K Desktop Environment 3 (KDE 3) is the third series of releases of the K Desktop Environment (after that called KDE Software Compilation). It was one of the two major desktop environments for GNU/Linux systems between 2002 and 2008.[1][2] There are six major releases in this series. After the release of KDE 4, version 3.5 was forked into the Trinity Desktop Environment.

K Desktop Environment 3.0

K Desktop Environment 3.0

K Desktop Environment 3.0 introduced better support for restricted usage, a feature demanded by certain environments such as kiosks, Internet cafes and enterprise deployments, which disallows the user from having full access to all capabilities of a piece of software.[3] To address these needs, KDE 3.0 included a new lockdown framework, essentially a permissions-based system for altering application configuration options that supplements the standard UNIX permissions system.[4] The KDE panel and the desktop manager were modified to employ this system, but other major desktop components, such as Konqueror and the Control Center, had to wait for subsequent releases.[5]

K Desktop Environment 3.0 debuted a new printing framework, KDEPrint. KDEPrint's modular design enabled it to support different printing engines, such as CUPS, LPRng, and LDP/LPR. In conjunction with CUPS, KDEPrint was able to manage an elaborate enterprise networked printing system. Since KDEPrint provides a command-line interface, its framework, including its GUI configuration elements, is accessible to non-KDE applications, such as OpenOffice.org, the Mozilla Application Suite, and Acrobat Reader.[5]

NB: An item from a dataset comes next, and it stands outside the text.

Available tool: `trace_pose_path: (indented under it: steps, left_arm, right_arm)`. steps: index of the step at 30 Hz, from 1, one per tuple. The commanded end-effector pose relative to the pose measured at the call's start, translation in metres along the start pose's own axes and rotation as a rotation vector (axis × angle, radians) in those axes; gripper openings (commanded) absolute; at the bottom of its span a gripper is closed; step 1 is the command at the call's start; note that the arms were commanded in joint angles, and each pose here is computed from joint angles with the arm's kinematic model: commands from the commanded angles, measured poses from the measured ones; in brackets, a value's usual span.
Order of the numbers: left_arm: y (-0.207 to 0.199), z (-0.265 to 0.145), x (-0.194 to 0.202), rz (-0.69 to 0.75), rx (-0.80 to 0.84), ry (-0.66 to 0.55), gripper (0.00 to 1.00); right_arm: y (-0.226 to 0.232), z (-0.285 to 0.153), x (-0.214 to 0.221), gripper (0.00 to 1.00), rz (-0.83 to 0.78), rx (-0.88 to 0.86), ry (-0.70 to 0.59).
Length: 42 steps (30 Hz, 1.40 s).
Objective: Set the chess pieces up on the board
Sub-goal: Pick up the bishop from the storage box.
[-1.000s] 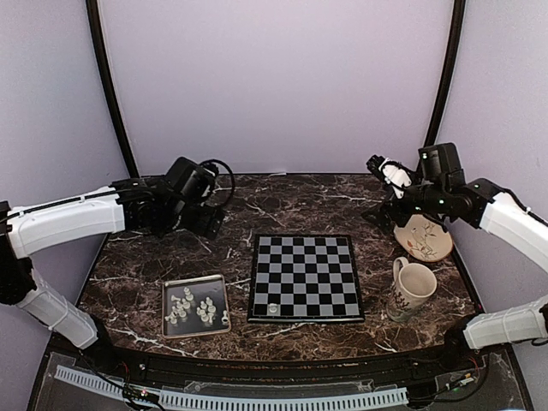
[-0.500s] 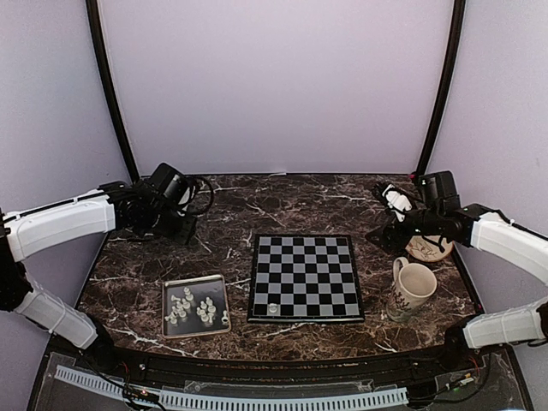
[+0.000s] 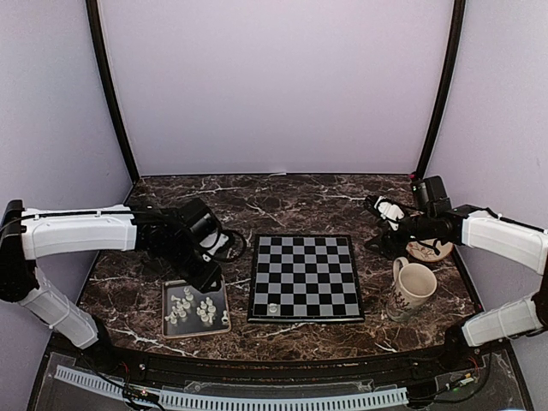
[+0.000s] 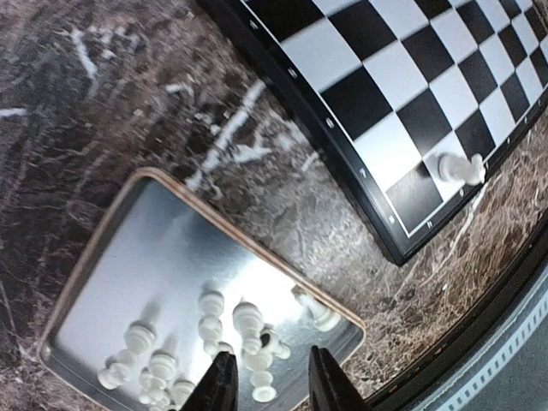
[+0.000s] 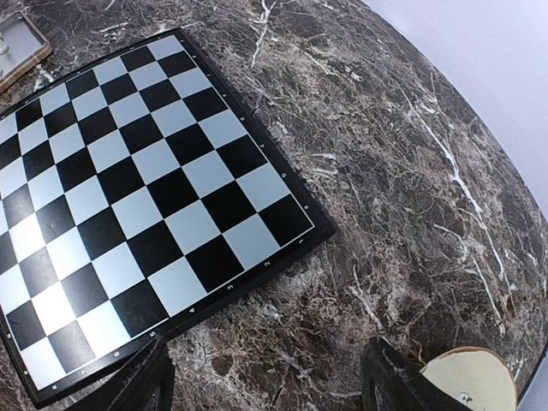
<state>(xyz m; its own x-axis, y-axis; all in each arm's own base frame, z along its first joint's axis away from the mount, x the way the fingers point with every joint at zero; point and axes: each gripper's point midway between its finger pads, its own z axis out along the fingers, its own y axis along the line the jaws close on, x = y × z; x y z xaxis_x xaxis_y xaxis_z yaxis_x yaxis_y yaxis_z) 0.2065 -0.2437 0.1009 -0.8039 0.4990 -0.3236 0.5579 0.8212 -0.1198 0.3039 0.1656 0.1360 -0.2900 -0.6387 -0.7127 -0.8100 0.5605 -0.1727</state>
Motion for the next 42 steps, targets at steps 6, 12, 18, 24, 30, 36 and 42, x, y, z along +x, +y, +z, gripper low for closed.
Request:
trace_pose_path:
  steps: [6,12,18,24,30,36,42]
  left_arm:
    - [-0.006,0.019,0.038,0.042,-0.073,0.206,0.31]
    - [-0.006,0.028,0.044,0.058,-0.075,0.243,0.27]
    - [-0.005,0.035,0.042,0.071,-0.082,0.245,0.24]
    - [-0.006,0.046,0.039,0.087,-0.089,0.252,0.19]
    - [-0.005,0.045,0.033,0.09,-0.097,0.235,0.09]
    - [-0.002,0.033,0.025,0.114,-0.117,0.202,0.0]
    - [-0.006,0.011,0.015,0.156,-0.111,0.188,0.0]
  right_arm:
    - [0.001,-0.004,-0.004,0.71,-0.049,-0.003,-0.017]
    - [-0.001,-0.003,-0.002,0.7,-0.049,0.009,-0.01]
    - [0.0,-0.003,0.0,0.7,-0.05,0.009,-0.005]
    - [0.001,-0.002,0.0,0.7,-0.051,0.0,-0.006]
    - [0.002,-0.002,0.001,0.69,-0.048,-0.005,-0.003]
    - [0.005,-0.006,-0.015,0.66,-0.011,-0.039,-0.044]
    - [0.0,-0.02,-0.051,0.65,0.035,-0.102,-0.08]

This release also introduced a new KDE address book library providing a central address book for all KDE applications. The new library is based on the vCard standard and has provisions for being extended by additional backends such as LDAP and database servers.[5]

K Desktop Environment 3.1

K Desktop Environment 3.1 with Konqueror and the About screen.

K Desktop Environment 3.1 introduced new default window (Keramik) and icon (Crystal) styles as well as several feature enhancements.[6]

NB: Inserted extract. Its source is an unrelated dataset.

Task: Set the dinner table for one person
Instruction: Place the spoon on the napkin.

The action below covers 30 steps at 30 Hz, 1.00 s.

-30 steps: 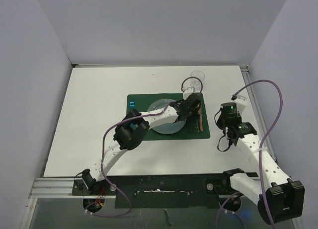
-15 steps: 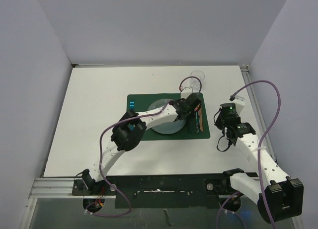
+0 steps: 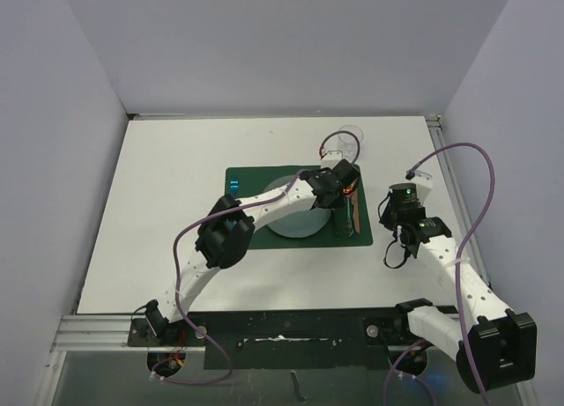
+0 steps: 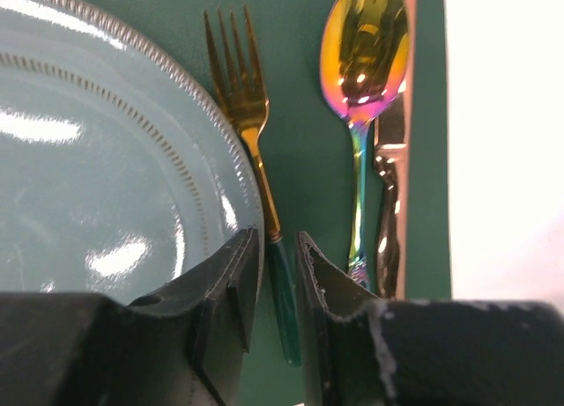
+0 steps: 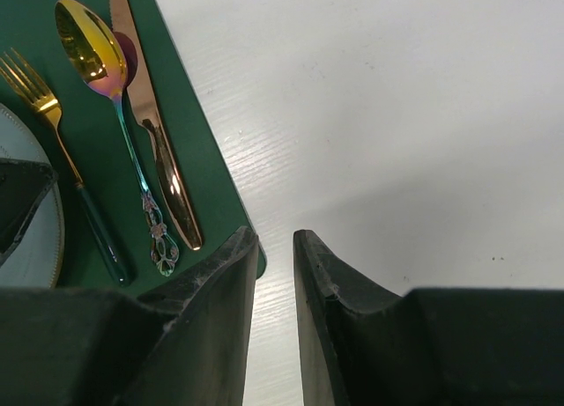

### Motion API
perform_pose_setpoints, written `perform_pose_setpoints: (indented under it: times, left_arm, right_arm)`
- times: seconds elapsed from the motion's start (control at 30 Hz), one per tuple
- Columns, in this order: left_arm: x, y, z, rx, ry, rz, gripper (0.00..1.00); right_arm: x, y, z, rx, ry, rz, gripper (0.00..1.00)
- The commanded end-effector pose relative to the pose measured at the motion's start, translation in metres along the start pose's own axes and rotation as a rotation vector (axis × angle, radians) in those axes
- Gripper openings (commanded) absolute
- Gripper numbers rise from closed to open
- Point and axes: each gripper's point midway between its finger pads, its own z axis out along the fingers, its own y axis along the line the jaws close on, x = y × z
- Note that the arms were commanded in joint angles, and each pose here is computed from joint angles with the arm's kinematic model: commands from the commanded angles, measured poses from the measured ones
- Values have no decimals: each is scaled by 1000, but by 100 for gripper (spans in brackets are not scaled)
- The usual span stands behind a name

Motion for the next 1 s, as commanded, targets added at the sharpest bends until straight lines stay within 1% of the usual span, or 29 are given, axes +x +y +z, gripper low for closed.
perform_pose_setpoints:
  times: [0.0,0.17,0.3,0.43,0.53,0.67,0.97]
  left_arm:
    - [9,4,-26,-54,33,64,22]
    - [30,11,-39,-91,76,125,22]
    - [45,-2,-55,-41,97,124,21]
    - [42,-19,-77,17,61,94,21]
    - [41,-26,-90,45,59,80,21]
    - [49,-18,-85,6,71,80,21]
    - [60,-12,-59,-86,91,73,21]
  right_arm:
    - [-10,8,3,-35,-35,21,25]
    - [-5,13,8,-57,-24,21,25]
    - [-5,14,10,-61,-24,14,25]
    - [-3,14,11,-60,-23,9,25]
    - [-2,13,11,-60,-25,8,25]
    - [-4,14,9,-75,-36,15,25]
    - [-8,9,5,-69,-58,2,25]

The update included greatly improved LDAP integration throughout Kontact, enhanced security for KMail (S/MIME, PGP/MIME and X.509v3 support) and Microsoft Exchange 2000 compatibility for KOrganizer. The desktop lockdown framework, introduced in version 3.0, was extended. Other improvements included tabbed browsing in Konqueror; a new download manager, KGet; a new multimedia player plugin, based on Xine, and a desktop sharing framework. Redesigned New UI. [6]

K Desktop Environment 3.2

K Desktop Environment 3.2 with Konqueror and the About screen. This release has been described a watershed for the K Desktop Environment.[7]

K Desktop Environment 3.2 included new features, such as inline spell checking for web forms and emails, improved e-mail and calendaring support, tabs in Konqueror and support for Microsoft Windows desktop sharing protocol (RDP). Performance and Freedesktop.org standards compliance were improved by lower start up times for applications and strengthened interoperability with other Linux and UNIX software. After the KDE community worked in concert with Apple's Safari web browser team, KDE's web support saw performance boosts and increased compliance with web standards.[8]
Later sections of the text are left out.